Dividendosi, il colpo giocato trasversalmente e con cinismo alla Camera e al Senato, è riuscito solo a metà: il Carroccio si è svincolato dal Pdl (compatto nel cercare di salvare Papa), ha dimostrato di tenere in mano il premier e le sorti del Governo, ma ora rischia di rimanere bruciato dalla situazione ambigua che ha creato.

Berlusconi, governo e maggioranza sono nel vicolo cieco.

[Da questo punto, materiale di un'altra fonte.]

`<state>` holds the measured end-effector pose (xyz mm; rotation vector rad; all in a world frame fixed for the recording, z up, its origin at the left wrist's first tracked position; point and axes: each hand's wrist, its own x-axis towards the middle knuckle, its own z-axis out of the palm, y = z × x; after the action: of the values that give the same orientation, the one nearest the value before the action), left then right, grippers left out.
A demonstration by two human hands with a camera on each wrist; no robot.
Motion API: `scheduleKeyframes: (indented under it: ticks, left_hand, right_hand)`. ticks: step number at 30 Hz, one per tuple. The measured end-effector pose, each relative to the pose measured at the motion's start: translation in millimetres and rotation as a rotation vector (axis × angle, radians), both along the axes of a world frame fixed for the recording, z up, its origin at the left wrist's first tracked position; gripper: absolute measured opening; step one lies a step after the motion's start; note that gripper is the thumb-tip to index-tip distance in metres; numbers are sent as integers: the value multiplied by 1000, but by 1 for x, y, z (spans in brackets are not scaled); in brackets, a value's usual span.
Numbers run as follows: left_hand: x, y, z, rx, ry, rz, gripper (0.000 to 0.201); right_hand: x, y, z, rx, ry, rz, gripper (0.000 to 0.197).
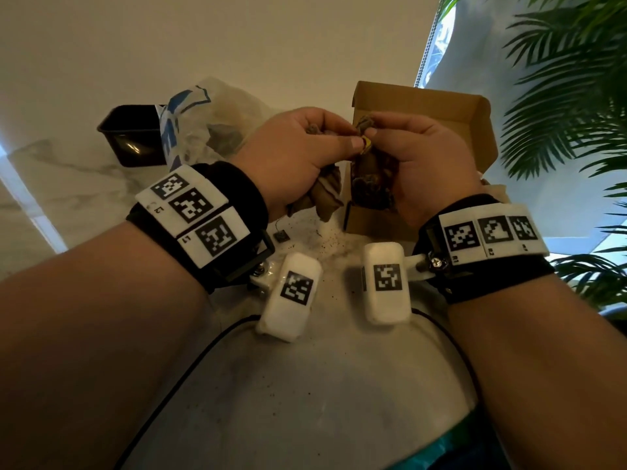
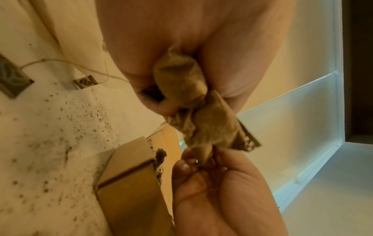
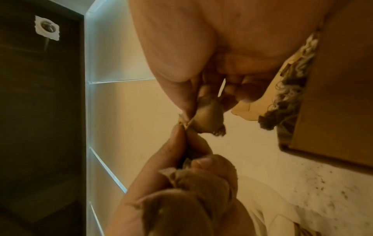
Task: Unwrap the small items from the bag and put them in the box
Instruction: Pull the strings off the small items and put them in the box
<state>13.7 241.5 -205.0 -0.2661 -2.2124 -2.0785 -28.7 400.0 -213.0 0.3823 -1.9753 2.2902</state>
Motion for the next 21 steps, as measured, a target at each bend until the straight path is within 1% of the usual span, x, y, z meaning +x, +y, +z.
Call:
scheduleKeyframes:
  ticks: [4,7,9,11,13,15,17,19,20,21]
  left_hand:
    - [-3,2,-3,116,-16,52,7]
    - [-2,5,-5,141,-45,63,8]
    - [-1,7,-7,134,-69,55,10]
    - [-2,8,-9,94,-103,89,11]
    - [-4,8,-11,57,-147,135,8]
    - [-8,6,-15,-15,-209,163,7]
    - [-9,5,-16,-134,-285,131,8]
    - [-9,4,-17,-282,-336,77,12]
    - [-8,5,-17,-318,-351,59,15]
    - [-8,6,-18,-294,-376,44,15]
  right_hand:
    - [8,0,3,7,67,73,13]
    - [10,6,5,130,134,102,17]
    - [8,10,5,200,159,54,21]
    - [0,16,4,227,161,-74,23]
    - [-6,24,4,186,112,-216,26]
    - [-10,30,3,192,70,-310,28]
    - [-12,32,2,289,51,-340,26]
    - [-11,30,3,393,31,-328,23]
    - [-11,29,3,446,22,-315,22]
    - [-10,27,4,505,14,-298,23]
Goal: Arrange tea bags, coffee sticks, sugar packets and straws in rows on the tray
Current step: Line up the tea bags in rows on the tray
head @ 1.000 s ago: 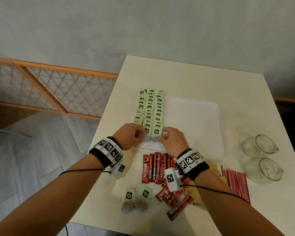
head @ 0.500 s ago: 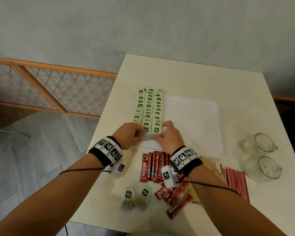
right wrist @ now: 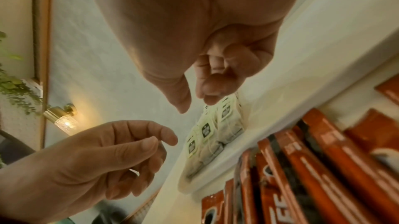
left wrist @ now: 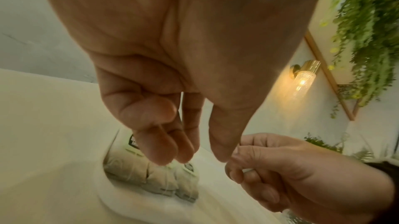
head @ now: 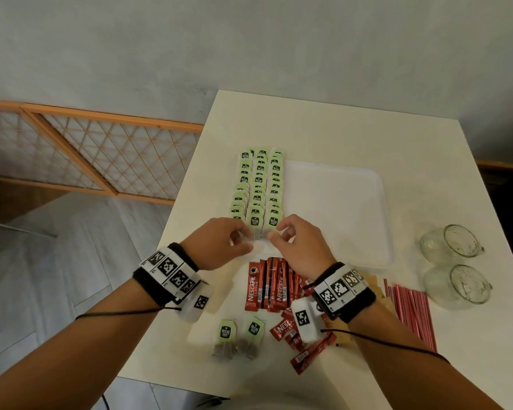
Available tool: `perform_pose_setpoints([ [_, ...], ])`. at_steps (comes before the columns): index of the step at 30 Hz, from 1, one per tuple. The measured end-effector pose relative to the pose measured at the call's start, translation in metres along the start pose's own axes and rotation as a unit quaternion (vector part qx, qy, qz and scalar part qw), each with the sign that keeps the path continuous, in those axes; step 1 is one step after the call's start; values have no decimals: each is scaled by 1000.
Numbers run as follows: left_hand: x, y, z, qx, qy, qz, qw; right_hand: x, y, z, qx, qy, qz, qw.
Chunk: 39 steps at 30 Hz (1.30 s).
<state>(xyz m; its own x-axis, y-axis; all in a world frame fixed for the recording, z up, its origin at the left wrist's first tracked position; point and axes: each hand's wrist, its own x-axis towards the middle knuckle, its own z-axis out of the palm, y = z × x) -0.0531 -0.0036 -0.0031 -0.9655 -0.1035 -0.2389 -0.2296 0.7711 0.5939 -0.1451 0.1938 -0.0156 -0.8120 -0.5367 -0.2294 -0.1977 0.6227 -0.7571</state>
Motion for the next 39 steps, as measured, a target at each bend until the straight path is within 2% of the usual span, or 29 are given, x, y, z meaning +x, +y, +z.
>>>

Ma è tutta la politica di questi 17 anni a dimostrare di essere giunta alla fine. E’ fallito l’intero sistema del bipolarismo Made in Italy. Un fallimento che trascina nella polvere il berlusconismo ma che non salva trasversalmente, o per complicità o per incapacità, nessuno.

La Lega, ancora o sempre più ago della bilancia, può rimanere spezzata dalla sue stessa tenaglia. Ma non è solo Maroni a dover uscire dai tatticismi di corto respiro. Primum, ridare fiducia alla politica e alle Istituzioni, coi fatti, con nuove regole e leggi, al di là dei ritocchi (per lo più populisti) per far calare le spese.

E’ ora di stanare chi non vuole abolire il Porcellum, una vergogna che permette parlamentari nominati dai padroni dei partiti e tiene in vita governi “morti” solo grazie a un premio di maggioranza antidemocratico. Questo governo ha "chiuso". E adesso?

Nuovo governo di centrodestra con nuovo premier o nuovo governo “tecnico” con premier fuori dalla casta: dallo scioglimento di questo nodo bisogna ripartire. In alternativa c’è solo il voto anticipato. Una ventata d’aria nuova o un salto nel buio?

Per Napolitano sono giorni caldi. Gli italiani non possono fare da spettatori.